Over time, practical challenges surpass theoretical ones. Excessive decomposition, leaks from old or incompatible containers, lost potency, and cross-contamination with acids or oxidizers all turn up in customer stories. One of our regular responses remains direct technical support—our production staff often field calls from site technicians with troubleshooting questions that go well beyond a general product summary.
Common issues include:
When clients run experimental batches or transition to new processes, we help benchmark both solution strength and compatibility—sometimes shipping custom, smaller-volume trial blends, and always collecting performance data. Detailed feedback, including batch histories, defect reporting, and process observations, closes the loop and lets us continually adapt our formulations and advice.

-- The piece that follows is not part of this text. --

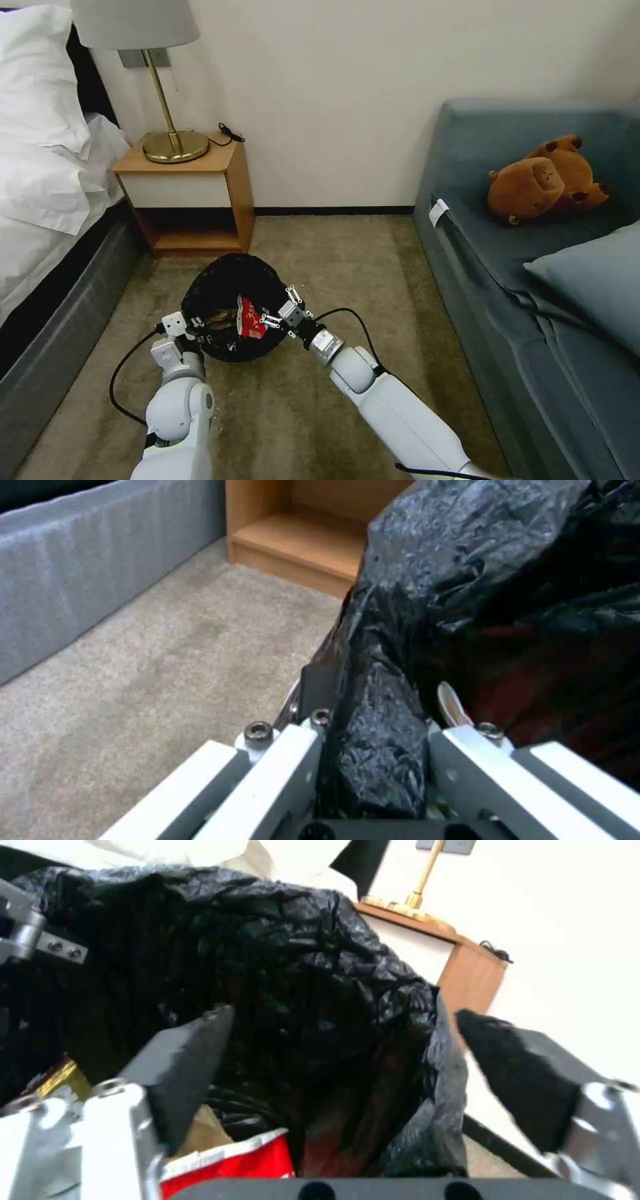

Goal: Pick up the trash bin, then pick up the garbage on the floor and place it into the trash bin.

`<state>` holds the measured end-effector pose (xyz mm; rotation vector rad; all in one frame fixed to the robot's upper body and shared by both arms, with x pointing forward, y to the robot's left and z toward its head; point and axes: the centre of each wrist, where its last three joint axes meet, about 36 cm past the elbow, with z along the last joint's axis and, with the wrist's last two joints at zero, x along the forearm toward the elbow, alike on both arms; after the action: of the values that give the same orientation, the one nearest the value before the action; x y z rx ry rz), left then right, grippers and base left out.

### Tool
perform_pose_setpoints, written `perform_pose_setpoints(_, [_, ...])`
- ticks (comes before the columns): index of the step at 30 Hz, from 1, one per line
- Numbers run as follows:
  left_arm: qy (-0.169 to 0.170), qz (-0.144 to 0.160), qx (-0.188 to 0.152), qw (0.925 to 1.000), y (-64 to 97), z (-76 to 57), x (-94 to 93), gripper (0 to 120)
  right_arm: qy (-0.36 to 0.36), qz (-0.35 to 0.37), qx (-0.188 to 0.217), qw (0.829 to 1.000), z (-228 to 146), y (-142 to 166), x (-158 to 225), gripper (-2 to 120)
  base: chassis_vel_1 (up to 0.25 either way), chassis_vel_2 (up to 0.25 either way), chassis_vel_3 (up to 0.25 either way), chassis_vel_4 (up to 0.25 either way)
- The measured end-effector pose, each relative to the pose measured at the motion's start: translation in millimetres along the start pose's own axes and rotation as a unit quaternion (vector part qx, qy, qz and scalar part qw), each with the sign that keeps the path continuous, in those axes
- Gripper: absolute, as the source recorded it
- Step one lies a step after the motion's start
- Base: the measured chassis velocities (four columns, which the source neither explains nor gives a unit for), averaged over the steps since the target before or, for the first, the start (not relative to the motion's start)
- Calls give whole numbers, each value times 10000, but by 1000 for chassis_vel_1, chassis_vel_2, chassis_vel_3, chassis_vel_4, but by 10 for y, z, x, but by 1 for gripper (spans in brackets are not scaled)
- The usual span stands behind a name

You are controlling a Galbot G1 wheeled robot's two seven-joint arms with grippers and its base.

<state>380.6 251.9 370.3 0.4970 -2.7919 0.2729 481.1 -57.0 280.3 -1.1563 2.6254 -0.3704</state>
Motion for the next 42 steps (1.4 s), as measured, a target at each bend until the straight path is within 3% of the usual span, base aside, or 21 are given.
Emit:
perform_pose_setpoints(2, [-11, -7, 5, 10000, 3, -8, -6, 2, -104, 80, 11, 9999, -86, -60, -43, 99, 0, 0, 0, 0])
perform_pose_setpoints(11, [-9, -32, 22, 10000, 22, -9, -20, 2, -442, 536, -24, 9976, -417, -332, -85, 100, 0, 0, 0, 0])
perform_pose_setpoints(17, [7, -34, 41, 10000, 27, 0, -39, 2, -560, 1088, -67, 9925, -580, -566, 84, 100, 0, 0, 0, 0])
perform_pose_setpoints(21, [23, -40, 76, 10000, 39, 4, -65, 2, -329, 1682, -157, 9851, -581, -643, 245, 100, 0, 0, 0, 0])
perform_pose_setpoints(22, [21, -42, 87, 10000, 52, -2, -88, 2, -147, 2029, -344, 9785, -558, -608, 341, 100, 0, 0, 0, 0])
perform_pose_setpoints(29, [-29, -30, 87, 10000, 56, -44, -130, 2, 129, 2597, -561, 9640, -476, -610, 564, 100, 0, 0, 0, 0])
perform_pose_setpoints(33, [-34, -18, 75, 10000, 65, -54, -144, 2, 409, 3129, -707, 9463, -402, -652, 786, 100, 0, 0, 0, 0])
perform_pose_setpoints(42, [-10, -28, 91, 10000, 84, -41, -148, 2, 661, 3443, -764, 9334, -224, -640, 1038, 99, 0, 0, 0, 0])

One key lesson over decades in production: No batch leaves our site without redundant checks. Each solution must meet freshly measured physical, chemical, and packaging criteria. “Good enough” doesn’t work in ammonium sulfide; only hands-on verification, batch by batch, builds confidence. Both plant and client trust depend on transparency and learning from every order, every incident, and every customer challenge tackled together.
The role of ammonium sulfide solution doesn’t fade, even as industries shift to tighter regulations and higher demands for precision. Its practical chemistry—combining ready sulfur and ammonia, offering clean decomposition, and slotting into complex production lines—keeps it both versatile and irreplaceable in multiple industries. Those of us who produce and manage it day-to-day know that expertise is earned not just through reading, but through problem-solving every batch, shipment, and application in the field.
Customers continue to ask for greater performance, stability, and safety. We push forward, refining our manufacturing and logistics with every season, every feedback session, and every hard-learned lesson on the ground. Ammonium sulfide solution is a tool for specialists, and we bring all our experience to each barrel we send, each process we help support, and each problem we work to solve.